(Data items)
——

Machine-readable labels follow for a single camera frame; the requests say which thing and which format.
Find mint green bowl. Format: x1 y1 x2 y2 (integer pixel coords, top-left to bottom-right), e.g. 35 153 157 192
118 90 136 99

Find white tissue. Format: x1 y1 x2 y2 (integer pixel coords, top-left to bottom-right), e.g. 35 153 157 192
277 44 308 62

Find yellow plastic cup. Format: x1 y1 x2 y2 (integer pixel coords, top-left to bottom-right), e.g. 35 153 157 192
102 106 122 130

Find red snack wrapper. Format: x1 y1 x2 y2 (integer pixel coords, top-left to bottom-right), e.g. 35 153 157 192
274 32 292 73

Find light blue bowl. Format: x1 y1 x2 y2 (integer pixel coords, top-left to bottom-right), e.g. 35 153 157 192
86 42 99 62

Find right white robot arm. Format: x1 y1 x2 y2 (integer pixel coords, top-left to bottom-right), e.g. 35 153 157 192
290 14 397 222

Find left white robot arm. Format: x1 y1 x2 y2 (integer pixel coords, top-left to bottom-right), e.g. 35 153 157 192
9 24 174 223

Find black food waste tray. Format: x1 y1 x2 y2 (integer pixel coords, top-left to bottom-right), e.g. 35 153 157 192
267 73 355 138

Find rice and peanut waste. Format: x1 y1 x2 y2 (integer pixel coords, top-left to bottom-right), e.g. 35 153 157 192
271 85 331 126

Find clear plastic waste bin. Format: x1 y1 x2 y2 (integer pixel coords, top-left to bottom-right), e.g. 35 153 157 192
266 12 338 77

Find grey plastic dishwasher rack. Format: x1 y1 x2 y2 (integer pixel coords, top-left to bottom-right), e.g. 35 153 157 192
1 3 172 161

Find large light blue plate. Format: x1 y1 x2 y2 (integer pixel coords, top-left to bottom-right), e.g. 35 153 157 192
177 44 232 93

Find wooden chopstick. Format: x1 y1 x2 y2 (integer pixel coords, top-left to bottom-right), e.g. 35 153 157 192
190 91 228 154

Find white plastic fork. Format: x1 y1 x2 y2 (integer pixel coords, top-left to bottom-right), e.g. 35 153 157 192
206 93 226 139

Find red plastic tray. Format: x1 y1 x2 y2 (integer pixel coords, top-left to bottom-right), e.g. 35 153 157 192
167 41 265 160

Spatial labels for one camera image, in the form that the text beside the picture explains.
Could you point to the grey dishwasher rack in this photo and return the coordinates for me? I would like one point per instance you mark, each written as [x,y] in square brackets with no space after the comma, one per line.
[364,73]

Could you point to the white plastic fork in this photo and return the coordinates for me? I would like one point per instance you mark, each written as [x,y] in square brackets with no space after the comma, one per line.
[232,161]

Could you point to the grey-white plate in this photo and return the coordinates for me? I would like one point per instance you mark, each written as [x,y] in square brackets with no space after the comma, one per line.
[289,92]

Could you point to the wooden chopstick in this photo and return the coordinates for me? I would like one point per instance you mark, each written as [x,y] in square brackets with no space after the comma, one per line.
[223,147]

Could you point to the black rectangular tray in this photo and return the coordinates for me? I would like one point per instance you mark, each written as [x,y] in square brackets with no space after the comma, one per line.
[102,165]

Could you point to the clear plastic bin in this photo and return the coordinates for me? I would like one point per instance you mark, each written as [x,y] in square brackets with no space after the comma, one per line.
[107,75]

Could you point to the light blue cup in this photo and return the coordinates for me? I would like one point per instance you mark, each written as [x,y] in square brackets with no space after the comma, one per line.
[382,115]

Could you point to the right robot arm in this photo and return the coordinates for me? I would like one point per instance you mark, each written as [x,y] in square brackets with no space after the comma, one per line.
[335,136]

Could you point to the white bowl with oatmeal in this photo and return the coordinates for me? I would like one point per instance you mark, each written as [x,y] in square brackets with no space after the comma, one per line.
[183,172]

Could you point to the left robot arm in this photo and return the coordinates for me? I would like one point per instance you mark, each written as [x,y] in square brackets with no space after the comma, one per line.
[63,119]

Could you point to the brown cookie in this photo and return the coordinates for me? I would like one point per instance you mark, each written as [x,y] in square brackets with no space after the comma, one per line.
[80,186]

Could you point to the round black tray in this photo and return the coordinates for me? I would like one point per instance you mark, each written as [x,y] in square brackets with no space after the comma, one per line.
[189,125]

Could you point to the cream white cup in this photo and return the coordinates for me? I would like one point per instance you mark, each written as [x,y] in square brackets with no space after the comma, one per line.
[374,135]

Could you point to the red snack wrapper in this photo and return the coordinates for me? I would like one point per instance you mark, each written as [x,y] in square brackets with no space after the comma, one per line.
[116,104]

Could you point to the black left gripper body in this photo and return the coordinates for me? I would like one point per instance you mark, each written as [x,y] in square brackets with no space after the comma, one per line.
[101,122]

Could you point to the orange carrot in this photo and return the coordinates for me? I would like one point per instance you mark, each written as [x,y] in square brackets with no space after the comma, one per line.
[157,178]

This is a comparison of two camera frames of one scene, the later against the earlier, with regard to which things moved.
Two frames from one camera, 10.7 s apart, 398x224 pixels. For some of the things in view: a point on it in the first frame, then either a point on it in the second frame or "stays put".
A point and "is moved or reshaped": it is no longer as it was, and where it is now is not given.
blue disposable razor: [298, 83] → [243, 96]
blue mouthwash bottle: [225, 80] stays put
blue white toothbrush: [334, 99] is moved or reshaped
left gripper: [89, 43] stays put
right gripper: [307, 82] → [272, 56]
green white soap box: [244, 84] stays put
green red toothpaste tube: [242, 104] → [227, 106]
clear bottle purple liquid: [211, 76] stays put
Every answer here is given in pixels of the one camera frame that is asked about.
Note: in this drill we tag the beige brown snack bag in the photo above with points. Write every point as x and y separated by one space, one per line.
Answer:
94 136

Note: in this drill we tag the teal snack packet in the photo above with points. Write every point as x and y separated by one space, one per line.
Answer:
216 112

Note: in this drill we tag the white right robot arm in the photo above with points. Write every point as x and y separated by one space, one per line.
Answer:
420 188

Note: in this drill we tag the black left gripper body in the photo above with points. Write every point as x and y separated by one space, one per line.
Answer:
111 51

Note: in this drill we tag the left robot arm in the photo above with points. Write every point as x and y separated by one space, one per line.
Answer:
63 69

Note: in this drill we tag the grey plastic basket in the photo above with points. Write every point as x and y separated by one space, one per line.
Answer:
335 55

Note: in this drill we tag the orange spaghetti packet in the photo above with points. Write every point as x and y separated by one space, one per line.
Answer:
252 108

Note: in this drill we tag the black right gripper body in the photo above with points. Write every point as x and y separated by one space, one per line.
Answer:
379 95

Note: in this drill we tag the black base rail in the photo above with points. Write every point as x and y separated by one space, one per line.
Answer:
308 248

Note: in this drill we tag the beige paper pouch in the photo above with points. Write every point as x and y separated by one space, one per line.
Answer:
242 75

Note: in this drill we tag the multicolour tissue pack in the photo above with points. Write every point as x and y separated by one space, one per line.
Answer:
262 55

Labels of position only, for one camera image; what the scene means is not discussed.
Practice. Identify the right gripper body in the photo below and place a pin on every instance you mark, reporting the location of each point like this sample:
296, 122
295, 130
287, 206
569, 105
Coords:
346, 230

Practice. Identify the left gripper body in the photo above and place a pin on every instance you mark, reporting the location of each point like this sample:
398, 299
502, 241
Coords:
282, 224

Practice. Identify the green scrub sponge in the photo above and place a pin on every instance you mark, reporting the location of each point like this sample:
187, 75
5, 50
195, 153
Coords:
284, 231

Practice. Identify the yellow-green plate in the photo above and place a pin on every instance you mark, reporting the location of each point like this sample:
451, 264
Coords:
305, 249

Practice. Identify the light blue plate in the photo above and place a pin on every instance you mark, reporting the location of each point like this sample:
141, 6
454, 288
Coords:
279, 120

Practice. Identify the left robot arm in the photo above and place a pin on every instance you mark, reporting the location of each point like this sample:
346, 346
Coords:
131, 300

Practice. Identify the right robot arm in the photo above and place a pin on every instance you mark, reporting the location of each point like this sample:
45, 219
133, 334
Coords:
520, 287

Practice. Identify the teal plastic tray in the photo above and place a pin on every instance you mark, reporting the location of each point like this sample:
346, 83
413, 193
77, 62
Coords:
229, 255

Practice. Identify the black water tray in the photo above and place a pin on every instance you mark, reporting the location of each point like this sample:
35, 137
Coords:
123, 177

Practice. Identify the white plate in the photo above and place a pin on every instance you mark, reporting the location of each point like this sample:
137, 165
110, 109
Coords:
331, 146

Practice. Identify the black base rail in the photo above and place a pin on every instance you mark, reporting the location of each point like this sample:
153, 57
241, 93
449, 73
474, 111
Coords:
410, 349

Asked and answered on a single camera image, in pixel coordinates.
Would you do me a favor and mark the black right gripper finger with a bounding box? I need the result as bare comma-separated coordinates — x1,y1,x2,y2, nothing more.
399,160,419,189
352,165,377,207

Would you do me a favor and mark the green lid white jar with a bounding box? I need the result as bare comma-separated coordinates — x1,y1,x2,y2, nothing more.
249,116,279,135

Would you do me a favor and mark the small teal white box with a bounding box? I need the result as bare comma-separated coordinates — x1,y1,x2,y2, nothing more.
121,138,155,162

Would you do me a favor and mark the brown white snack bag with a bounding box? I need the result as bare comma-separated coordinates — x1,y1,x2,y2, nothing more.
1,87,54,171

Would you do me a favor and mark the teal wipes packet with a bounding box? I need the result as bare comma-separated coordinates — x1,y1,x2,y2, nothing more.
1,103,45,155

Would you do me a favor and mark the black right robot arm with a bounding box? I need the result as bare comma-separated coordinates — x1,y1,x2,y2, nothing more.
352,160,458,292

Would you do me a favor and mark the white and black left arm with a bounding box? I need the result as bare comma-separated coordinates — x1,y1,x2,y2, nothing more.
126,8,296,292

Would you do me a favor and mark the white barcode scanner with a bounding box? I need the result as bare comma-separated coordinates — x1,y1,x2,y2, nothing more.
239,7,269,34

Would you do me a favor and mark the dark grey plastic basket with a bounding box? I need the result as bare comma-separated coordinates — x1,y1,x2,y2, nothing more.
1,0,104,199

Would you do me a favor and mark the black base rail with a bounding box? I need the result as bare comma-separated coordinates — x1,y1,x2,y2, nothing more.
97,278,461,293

——

About this exercise
Across the records above, show each line containing the word "bottle".

Solution to this task
blue mouthwash bottle: [225, 80] stays put
clear bottle purple liquid: [211, 76] stays put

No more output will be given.